Neil Gaiman – The Ocean at the End of the Lane
82. The Ocean at the End of the Lane by Neil Gaiman (2013)
Length: 182 pages
Started: 09 October 2013
Finished: 15 October 2013
Where did it come from? From the publishers for review.
Why do I have it? New Neil Gaiman!
How long has it been on my TBR pile? Since 10 June 2013 (Oh goodness, that’s embarrassing.)
Who’s to say that there
isn’t an ocean inside
every duck pond?
Summary: When our narrator returns to his childhood home to attend a funereal, he finds himself inexplicably drawn towards the house at the end of the lane. The old woman that lives there lets him go sit out by the pond, and as he does, he remembers a disturbing episode from his childhood. It started with a boarder in his parents house who committed suicide in his car, which unleashes some dark and ancient power into our young narrator’s life. He’s taken into the protection of Lettie Hempstock, the eleven-year-old girl (or so she says), who lives with her mother and grandmother in the old farmhouse with the pond, which Lettie insists is an ocean. But will Lettie – as strong and as strange and as brave as she as she is – be strong enough to drive away the darkness which has invaded even the places and people he thought would always be safe?
Review: This book was lovely and haunting and so, so very Gaiman-ish. Like if you’d taken all of Gaiman’s work and distilled it down to its essence, you’d have this book. The ideas that there are power out there, powers that are greater and more terrible that we can imagine, and they’re always there, a half-degree turn away from reality. That stories are a way of trying to understand and deal with the effects when those powers touch our world, and our lives. That your perception is not reality, it’s just a story you tell yourself, but that makes it more powerful, not less. I feel like I have come across these ideas from Gaiman over and over again, but rather then feeling stale, something about the way he uses them in service of this story makes them purer and more concentrated, and they packed a heck of a wallop. The characters all felt familiar, not like I knew them, but like I’d met them before wearing other faces, other guises, other angles in which the world of the Hempstocks has touched ours. (Again, very Gaiman-y: a lot of playing around with archetypes and mythology.) And so, even though Gaiman’s never big on explaining how his fantasy realm works, what the rules are, which has bugged me in the past, in this case he almost doesn’t need to; the way things work makes sense because that’s the way things have always worked, and some inner part of you has known it all along. And there are some sweet and touching moments, but there are also some truly scary moments, with most of the worst ones not being fantasy elements at all, but the real darkness that is always lurking, right out of the corner of your eye. In fact, the scenes where the fantasy elements were the strongest, the scenes in the other reality, were some of my least favorite, since they seemed the most descriptive and somehow the least resonant. But overall, a lovely and haunting little book to get lost in on a fall afternoon. 4 out of 5 stars.

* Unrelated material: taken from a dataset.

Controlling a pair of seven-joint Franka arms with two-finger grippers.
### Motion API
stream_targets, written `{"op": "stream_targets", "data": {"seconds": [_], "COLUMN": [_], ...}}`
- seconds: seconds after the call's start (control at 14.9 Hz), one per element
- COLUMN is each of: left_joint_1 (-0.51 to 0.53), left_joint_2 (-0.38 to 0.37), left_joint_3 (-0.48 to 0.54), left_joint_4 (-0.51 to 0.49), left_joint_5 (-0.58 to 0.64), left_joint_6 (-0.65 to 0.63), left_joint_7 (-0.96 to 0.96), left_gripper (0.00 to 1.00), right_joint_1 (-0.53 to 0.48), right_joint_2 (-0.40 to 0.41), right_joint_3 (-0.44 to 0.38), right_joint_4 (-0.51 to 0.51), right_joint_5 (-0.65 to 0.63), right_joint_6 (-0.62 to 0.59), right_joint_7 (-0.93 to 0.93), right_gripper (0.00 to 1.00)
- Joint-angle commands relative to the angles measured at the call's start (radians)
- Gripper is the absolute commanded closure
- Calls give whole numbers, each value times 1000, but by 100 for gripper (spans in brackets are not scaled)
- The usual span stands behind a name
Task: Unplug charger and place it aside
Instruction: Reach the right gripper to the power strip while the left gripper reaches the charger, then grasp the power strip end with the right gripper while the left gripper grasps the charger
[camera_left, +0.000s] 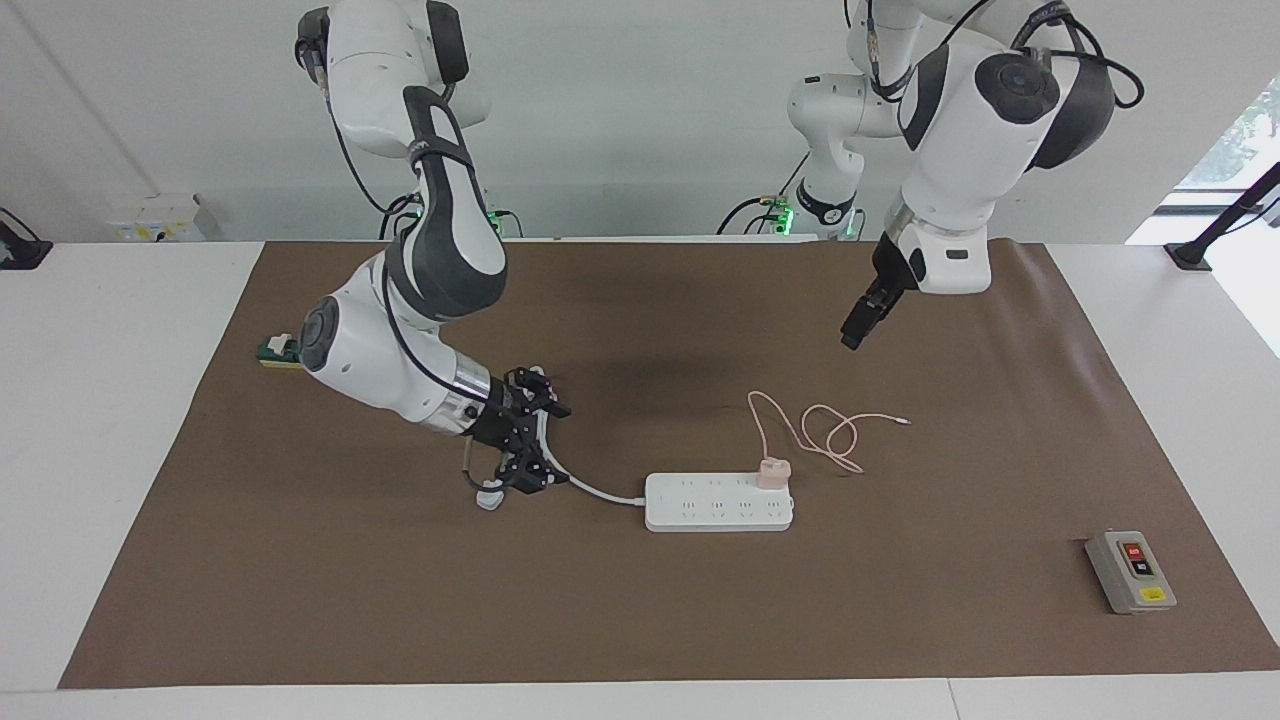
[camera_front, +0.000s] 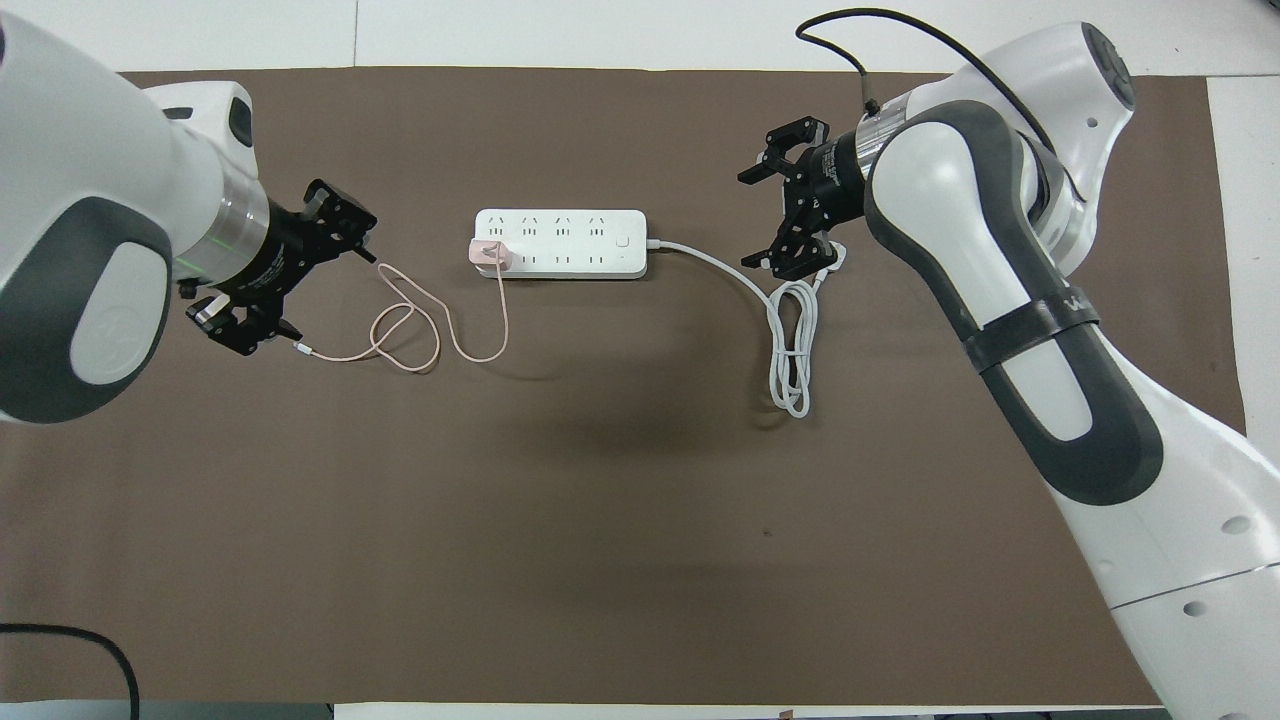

Recommendation: Definitely recommended. It’s got a dark fairy tale – or maybe fable is the better term – feeling to it, like a modern myth, and recommended to anyone who wants a reminder that our world, even as children, is not all sweetness and light (but still contains courage and goodness and strength, even facing the dark.)
Other Reviews: There’s a bazillion, so I’m just going to point you to the Book Blogs Search Engine.
Have you reviewed this book? Leave a comment with the link and I’ll add it in.
First Line: It was only a duck pond, out at the back of the farm.
Vocab: (see the whole list)
- p. 26: “None of the coins was dated later than 1937, and I spent the afternoon polishing them with brown sauce and vinegar, to make them shine.” – a condiment that is essentially a mixture of ketchup and Worcestershire sauce. The ingredients include a varying combination of tomatoes, molasses, dates, tamarind, spices, vinegar, and sometimes raisins or anchovies. It is similar but not identical to steak sauce in the United States.